INSTRUCTIONS TO FOLLOW: Starting with the line with "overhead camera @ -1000" in the entries below and going on through the line with "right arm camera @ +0", output every line exactly and nothing more. No pictures.

RECORDS PROVIDED:
============================================================

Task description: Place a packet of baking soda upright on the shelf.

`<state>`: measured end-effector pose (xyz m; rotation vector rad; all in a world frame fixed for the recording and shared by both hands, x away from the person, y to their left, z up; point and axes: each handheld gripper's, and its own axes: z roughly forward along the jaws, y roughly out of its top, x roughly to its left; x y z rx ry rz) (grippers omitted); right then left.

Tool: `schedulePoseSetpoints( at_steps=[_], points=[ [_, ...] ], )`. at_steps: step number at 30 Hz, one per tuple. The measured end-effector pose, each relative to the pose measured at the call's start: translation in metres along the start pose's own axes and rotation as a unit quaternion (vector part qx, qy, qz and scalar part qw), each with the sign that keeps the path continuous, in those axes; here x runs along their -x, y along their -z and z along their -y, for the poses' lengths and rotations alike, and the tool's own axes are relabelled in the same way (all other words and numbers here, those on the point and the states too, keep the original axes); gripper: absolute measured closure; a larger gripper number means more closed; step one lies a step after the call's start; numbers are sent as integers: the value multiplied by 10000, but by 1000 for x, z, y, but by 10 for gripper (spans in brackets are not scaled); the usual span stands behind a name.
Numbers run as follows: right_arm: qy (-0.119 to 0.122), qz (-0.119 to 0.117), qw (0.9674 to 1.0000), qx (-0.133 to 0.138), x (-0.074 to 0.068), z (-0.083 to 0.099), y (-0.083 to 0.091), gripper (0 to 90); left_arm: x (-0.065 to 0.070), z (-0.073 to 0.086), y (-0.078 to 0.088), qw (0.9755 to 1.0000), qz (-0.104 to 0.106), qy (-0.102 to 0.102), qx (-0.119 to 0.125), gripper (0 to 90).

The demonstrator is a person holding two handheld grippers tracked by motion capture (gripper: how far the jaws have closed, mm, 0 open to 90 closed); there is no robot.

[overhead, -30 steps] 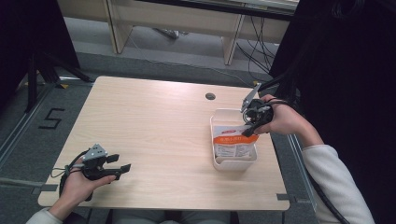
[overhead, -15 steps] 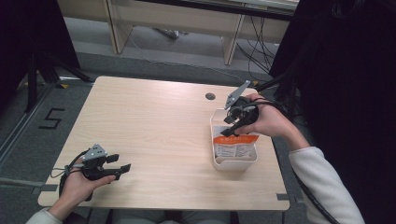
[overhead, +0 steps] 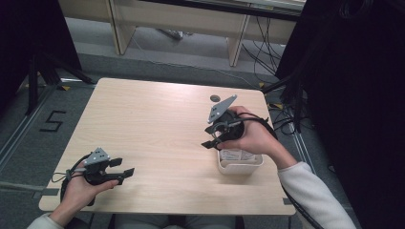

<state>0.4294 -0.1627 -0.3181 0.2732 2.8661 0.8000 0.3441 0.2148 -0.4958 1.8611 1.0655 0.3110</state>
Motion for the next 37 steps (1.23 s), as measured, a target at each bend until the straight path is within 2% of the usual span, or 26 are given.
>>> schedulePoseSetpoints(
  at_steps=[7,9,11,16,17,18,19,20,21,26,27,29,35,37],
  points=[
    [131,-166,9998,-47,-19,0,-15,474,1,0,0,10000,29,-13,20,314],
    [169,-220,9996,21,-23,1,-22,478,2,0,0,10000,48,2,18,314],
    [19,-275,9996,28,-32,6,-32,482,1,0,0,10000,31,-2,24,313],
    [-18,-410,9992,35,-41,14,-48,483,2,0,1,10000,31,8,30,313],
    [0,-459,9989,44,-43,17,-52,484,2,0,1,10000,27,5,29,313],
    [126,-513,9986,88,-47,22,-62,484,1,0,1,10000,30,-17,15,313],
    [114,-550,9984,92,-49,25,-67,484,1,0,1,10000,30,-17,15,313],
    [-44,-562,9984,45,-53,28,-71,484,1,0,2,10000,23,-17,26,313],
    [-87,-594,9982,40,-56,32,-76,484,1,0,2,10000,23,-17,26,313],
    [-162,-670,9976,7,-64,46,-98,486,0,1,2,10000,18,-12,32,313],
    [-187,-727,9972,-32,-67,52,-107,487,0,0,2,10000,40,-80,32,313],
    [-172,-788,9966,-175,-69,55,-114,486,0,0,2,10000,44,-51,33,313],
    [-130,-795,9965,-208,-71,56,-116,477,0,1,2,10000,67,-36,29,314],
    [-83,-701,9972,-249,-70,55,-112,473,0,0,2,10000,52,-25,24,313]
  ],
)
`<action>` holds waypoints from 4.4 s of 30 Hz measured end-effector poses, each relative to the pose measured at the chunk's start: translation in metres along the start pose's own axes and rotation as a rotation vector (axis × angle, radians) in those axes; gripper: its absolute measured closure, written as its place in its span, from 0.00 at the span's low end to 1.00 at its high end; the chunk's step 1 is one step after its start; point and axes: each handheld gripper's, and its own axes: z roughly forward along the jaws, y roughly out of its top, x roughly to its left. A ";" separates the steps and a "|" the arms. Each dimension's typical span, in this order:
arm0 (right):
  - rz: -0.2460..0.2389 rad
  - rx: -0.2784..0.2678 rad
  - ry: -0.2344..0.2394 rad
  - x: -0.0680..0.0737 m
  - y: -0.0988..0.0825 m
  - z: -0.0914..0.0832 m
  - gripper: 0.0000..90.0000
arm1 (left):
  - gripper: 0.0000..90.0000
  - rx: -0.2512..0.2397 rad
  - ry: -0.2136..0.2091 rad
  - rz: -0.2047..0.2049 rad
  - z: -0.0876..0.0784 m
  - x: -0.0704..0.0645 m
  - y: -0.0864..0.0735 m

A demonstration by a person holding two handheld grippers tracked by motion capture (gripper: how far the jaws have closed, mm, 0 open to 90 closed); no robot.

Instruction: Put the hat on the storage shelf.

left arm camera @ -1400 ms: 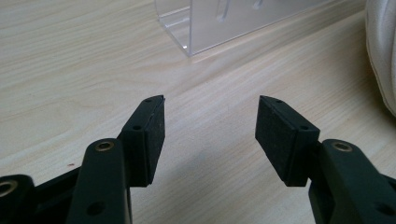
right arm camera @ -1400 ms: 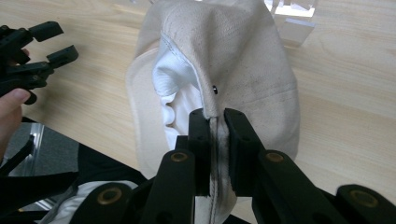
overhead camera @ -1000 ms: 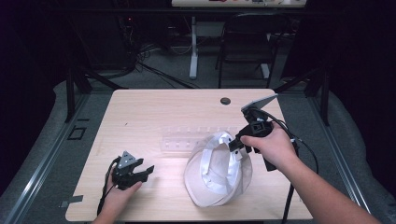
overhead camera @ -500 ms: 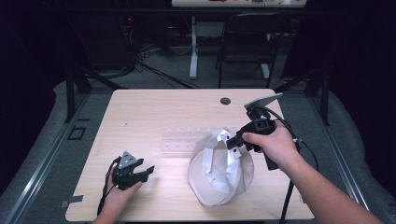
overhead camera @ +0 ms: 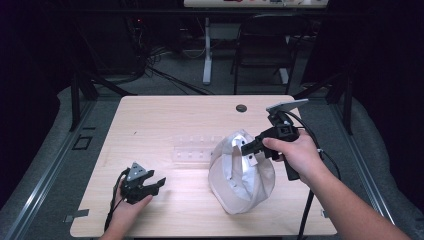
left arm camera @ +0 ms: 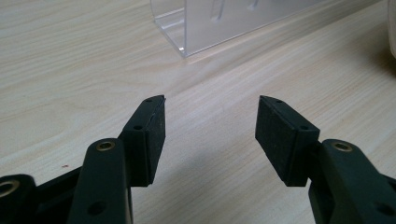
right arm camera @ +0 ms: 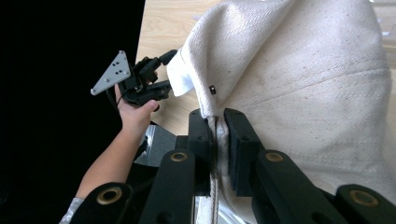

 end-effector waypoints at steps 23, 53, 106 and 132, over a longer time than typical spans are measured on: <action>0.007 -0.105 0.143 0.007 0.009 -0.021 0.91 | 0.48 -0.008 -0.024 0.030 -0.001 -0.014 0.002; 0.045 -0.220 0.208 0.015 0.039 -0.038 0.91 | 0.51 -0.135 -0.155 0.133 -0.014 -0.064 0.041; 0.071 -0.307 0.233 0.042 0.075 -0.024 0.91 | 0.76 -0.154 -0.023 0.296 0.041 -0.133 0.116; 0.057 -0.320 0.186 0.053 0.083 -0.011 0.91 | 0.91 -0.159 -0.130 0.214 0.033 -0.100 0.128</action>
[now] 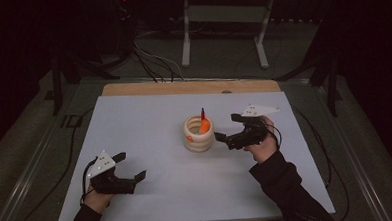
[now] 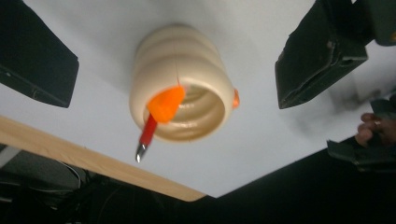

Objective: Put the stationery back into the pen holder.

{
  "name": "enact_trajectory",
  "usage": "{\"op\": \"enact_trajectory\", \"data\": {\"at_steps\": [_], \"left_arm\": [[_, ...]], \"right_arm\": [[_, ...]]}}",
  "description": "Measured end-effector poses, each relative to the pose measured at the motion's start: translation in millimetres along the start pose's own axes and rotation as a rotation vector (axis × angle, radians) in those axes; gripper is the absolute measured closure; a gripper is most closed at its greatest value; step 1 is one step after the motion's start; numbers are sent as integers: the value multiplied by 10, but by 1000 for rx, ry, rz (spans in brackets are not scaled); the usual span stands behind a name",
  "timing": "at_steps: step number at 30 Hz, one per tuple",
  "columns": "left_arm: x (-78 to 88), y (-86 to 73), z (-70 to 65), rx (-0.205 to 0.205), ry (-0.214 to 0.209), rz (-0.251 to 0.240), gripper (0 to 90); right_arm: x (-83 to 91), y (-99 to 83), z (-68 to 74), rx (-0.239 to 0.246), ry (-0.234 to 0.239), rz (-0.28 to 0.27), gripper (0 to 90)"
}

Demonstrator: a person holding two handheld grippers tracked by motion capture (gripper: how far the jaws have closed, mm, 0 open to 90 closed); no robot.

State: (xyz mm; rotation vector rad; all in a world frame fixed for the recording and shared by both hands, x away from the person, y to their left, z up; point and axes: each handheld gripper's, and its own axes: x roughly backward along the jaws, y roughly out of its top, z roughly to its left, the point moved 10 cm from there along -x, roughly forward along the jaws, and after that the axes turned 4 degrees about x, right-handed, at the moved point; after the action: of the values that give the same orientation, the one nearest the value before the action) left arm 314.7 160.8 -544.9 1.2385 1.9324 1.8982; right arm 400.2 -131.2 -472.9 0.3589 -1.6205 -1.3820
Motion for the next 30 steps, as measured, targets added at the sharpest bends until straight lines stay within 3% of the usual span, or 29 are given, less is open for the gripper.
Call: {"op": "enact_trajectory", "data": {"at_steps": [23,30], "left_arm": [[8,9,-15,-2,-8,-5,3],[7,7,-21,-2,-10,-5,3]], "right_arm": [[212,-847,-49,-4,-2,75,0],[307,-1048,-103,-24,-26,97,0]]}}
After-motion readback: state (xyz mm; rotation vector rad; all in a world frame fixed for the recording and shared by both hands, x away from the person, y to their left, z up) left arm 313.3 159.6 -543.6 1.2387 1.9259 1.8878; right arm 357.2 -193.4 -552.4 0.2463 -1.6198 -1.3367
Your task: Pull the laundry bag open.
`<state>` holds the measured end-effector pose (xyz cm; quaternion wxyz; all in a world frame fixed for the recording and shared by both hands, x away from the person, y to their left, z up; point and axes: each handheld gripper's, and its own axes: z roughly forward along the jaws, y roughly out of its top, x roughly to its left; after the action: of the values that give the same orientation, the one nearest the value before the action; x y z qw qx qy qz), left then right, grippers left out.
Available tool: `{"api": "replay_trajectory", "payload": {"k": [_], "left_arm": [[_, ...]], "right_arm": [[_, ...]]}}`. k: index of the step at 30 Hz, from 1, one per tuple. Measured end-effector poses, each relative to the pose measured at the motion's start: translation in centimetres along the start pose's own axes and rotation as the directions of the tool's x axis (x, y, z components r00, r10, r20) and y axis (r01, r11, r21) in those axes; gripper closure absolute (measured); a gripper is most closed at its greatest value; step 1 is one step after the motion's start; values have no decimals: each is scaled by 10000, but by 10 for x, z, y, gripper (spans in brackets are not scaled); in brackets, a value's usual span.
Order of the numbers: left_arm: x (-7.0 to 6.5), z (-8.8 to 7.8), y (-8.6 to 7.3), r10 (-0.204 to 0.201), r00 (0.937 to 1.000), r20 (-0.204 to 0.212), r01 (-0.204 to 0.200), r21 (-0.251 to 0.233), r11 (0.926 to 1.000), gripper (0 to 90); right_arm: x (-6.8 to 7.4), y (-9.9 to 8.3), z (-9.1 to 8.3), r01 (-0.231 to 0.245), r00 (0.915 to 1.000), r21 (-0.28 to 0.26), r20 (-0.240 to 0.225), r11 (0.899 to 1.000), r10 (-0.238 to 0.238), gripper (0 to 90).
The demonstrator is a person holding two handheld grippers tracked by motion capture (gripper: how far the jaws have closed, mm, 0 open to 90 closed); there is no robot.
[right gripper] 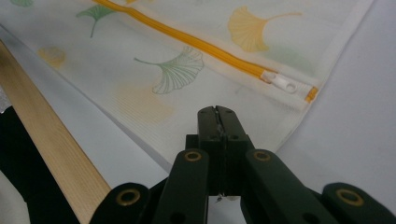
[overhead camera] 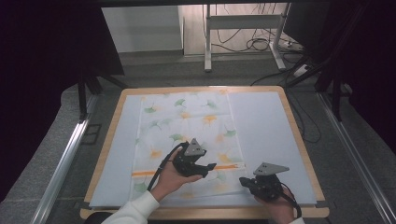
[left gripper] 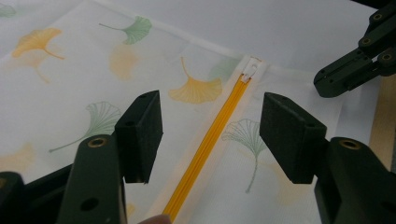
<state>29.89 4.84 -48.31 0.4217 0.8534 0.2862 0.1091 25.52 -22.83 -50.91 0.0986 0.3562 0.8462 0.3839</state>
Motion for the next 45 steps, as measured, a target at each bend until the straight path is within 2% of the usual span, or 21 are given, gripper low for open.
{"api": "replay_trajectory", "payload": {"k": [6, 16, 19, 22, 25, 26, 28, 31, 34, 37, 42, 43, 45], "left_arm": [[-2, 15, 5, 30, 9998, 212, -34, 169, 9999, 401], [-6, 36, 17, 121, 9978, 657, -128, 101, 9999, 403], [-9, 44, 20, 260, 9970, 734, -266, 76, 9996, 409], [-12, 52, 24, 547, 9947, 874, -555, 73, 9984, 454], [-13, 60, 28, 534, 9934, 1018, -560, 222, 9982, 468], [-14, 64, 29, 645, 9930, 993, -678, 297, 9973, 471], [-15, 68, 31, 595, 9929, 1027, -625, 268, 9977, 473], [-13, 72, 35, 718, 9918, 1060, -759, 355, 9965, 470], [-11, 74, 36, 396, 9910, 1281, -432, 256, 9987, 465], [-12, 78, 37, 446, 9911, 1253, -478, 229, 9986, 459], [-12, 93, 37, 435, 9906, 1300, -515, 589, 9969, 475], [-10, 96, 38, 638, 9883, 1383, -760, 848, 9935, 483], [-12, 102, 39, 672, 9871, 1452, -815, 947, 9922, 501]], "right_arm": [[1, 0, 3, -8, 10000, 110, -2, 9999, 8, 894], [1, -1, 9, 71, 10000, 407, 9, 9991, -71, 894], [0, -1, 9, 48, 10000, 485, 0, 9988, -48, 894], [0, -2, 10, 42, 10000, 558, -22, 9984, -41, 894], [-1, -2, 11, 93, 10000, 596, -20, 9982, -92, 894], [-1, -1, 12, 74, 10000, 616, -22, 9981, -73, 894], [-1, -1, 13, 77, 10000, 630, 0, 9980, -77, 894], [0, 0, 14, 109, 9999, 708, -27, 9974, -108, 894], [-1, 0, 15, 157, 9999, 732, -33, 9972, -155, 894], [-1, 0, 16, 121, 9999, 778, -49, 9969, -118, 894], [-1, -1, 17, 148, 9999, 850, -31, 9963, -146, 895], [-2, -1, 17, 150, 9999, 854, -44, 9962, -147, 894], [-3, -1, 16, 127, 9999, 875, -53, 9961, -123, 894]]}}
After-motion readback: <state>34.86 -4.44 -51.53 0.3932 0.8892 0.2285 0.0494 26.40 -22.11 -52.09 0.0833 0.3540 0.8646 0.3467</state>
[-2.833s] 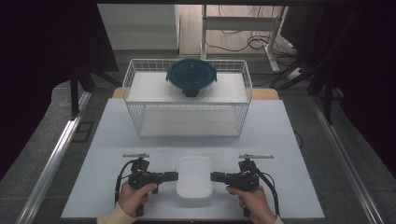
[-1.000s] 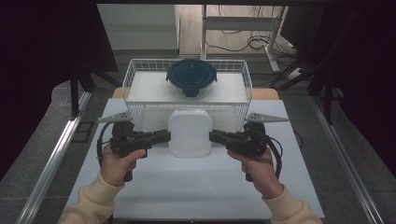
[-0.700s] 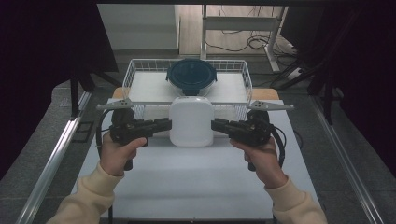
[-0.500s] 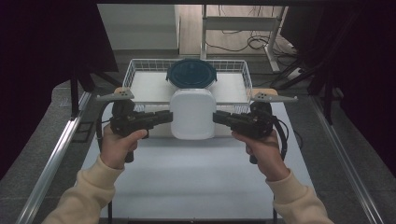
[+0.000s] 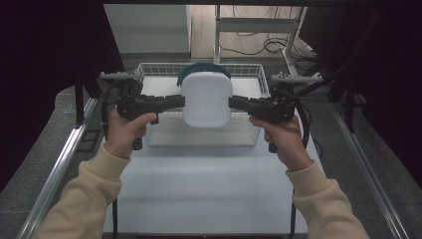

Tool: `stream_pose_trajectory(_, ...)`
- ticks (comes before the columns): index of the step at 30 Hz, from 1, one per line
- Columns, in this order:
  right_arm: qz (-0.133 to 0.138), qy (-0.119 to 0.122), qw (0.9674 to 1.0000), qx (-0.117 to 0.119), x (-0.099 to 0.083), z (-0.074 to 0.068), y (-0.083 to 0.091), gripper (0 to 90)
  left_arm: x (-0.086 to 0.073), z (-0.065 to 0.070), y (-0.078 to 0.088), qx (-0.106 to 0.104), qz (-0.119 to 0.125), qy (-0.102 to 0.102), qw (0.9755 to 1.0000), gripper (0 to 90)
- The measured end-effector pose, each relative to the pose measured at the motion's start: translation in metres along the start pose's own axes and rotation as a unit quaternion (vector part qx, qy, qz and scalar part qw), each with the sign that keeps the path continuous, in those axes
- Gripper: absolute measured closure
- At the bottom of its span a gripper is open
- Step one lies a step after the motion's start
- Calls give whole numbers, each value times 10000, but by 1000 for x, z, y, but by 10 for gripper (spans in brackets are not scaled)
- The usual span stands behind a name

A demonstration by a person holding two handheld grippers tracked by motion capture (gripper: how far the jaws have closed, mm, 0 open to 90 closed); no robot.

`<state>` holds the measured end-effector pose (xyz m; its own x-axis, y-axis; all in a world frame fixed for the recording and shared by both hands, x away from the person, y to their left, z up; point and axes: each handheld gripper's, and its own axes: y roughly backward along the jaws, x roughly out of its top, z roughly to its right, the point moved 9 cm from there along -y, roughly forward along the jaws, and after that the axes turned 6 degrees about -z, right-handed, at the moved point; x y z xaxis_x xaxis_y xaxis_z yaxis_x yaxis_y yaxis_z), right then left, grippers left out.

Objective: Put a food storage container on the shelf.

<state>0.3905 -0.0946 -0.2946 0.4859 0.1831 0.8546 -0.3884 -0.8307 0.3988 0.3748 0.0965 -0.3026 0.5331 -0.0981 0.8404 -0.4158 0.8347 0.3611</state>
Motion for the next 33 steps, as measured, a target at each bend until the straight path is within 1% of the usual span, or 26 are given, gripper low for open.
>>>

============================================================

ANSWER SECTION:
overhead camera @ -1000 ms: 
overhead camera @ -500 ms: 
overhead camera @ +0 ms: 
left arm camera @ +0 ms: 
right arm camera @ +0 ms: 

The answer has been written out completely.